* Information provided *
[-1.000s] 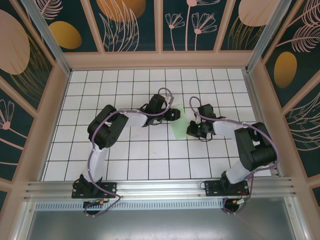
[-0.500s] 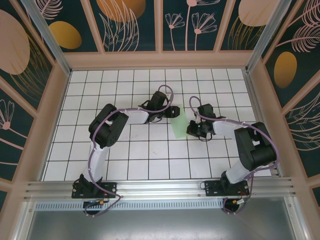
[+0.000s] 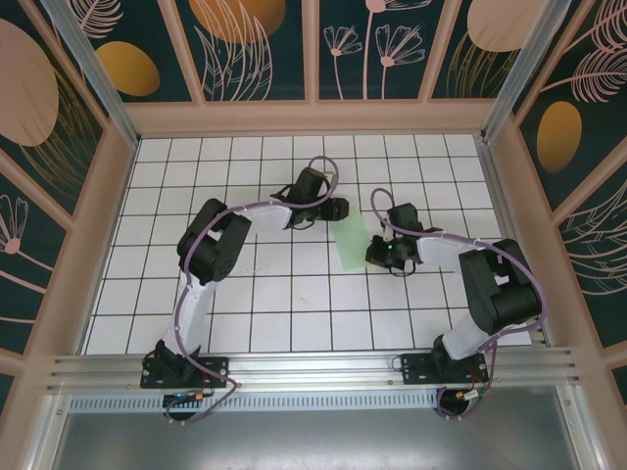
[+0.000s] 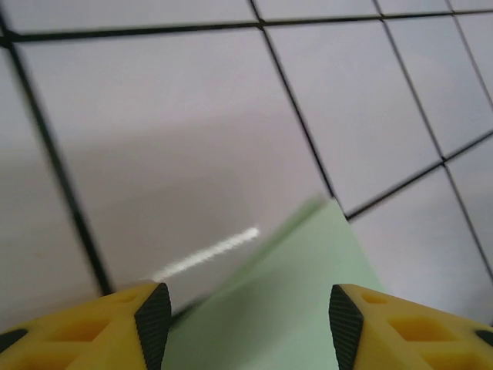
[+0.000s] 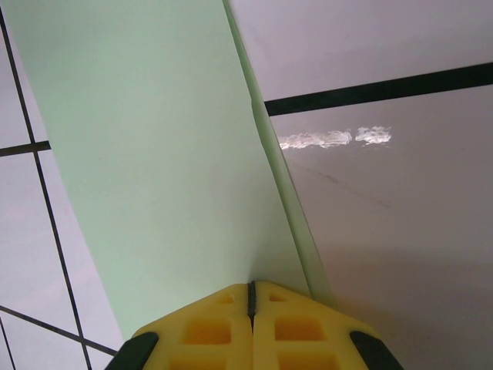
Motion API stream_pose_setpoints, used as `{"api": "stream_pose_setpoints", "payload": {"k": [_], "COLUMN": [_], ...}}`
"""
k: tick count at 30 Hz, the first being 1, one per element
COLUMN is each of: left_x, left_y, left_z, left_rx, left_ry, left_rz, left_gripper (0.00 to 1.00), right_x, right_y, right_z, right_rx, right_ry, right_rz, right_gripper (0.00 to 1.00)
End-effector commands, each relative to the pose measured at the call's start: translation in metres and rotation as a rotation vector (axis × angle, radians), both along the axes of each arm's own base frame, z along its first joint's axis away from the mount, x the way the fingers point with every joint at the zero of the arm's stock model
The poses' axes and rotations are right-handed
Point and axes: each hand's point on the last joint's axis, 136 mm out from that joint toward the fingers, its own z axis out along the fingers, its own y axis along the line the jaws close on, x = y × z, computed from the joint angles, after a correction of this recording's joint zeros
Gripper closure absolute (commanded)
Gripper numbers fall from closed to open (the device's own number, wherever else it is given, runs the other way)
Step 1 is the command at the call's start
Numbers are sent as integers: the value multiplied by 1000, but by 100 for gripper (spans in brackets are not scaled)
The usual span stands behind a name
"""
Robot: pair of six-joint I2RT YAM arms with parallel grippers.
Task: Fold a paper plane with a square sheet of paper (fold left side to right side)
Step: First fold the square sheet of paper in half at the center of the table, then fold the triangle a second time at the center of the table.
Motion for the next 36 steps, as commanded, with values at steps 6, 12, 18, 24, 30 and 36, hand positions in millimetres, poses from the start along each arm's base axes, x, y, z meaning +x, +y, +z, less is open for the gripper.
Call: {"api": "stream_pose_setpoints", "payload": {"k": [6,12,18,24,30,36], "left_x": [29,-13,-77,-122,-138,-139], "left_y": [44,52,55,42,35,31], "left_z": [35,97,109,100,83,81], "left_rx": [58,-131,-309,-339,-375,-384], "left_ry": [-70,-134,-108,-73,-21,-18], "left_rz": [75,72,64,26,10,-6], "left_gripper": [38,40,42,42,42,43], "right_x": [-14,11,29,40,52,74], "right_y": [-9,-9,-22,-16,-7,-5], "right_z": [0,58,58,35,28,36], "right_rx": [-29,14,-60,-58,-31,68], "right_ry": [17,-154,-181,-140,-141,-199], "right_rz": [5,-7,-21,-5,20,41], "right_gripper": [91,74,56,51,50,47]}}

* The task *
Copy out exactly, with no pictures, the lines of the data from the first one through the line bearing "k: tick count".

* Your response *
[-1.000s] 
[-0.500s] 
[+0.000s] 
[+0.000s] 
[+0.000s] 
Motion API stream_pose_setpoints, used as `{"api": "stream_pose_setpoints", "payload": {"k": [_], "COLUMN": [_], ...}}`
"""
k: tick count at 30 Hz, the first being 1, one per element

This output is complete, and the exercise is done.